There is considerable interest in the use of switchgrass and Miscanthus for ethanol production, particularly in the United States. Both crops are C4 pathway perennial grasses, and although switchgrass is native to the North American prairies, Miscanthus appears to be higher yielding, at least in some of the northern states including Illinois, according to work done at the University of Illinois.

To date the UK appears to have the main stocks of biomass-quality Miscanthus rhizomes in Europe. To capitalize, BICAL has set up subsidiary companies in France and Ireland with trading partners, operating under the BICAL identity. The company is also active in Germany, Austria, Italy, Spain and Poland. Other companies, including ADAS Consulting Ltd are also active in some countries in a consultancy or supply role.

In France, INRA, the government research organization, has set up a development programme for cellulosic biomass ethanol crops, and Miscanthus plays a major role in this. Meanwhile BICAL France is actively recruiting growers for a range of end uses, including co-firing, over most of the country.

Early work in Germany, particularly in Bavaria, gave very high yields, but progress was set back by winter hardiness problems with small tissue-cultured plants not surviving the first winter. Now however a number of farmers and businesses are actively developing the crop. Germany has always had considerable expertise in the development of liquid fuel alternatives to gasoline, and seems likely to continue to lead in this area.

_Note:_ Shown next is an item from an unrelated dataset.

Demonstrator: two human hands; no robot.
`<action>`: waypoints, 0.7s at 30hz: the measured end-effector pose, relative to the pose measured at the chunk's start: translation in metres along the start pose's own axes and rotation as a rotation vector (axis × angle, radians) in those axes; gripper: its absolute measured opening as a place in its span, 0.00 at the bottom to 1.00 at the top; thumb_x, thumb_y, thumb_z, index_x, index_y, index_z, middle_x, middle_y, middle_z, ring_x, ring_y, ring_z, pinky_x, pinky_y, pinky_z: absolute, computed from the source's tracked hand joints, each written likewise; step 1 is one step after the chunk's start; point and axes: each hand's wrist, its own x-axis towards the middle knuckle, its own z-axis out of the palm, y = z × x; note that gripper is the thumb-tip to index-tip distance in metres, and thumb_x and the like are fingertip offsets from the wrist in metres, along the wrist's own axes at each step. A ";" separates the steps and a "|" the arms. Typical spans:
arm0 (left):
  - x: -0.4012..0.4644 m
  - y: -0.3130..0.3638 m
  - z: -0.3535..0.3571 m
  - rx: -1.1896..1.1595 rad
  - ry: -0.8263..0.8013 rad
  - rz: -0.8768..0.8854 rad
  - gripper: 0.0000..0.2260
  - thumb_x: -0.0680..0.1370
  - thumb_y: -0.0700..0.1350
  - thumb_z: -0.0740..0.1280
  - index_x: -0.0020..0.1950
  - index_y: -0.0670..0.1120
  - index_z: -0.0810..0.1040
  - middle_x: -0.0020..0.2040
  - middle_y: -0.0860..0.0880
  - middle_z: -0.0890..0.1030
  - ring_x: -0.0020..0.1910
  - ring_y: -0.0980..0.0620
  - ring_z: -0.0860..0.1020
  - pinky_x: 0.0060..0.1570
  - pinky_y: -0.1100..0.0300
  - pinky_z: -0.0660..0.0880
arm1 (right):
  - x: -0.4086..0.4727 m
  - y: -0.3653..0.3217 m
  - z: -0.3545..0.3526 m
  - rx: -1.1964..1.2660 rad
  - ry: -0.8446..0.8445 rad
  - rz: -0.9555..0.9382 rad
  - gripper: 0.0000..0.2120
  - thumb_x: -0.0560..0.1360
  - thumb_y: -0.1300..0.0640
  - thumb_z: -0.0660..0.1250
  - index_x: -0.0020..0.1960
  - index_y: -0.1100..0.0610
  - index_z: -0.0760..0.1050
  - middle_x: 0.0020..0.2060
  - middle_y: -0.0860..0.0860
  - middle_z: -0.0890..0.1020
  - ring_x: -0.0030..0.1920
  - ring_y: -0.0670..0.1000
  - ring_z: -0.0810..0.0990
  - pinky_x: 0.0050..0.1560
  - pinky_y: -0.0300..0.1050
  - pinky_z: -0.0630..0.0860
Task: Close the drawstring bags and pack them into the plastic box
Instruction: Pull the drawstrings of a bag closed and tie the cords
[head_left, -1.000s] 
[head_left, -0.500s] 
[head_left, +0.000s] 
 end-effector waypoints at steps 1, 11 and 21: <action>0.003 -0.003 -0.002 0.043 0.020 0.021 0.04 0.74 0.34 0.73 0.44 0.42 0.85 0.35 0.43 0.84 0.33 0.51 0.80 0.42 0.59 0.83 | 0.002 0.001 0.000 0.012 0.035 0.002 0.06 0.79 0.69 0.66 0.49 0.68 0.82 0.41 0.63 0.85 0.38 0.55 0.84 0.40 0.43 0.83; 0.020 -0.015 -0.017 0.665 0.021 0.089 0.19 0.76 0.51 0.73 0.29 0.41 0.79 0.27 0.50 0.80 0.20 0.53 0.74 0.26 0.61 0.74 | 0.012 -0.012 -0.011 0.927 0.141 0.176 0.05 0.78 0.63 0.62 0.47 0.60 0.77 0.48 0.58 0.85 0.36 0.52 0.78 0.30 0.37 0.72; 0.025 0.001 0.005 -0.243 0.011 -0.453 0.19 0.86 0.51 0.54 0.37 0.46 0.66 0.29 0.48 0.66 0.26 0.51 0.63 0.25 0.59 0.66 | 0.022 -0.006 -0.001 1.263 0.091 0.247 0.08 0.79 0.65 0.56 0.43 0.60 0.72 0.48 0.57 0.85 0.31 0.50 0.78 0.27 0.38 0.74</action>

In Ireland the government has recently announced its intention to set up an energy crop establishment support scheme, with EU funding for willow SRC and Miscanthus planting. Possible uses would be the conversion of the current peat burning fluidized bed power stations to biomass, at least in part, and there are also possibilities to co-fire Miscanthus with coal in large modern plants. Both uses would improve carbon mitigation. Ireland’s pastureland produces heavy emissions of methane from the ruminant livestock. There are possibilities for profitable conversion of this land to Miscanthus for energy cropping with concurrent reductions in GHG emissions, and good soil carbon sequestration potential.

In the Ukraine, Miscanthus is being planted on a 5000 ha energy park, but little other information is currently available.

Achievement of these requirements, with Miscanthus, will be difficult, due to the shortage of Miscanthus rhizome for planting currently available in the USA. However with sufficient government determination towards liquid fuel self- sufficiency, and increasing awareness of the need for carbon mitigation, these targets could be reached.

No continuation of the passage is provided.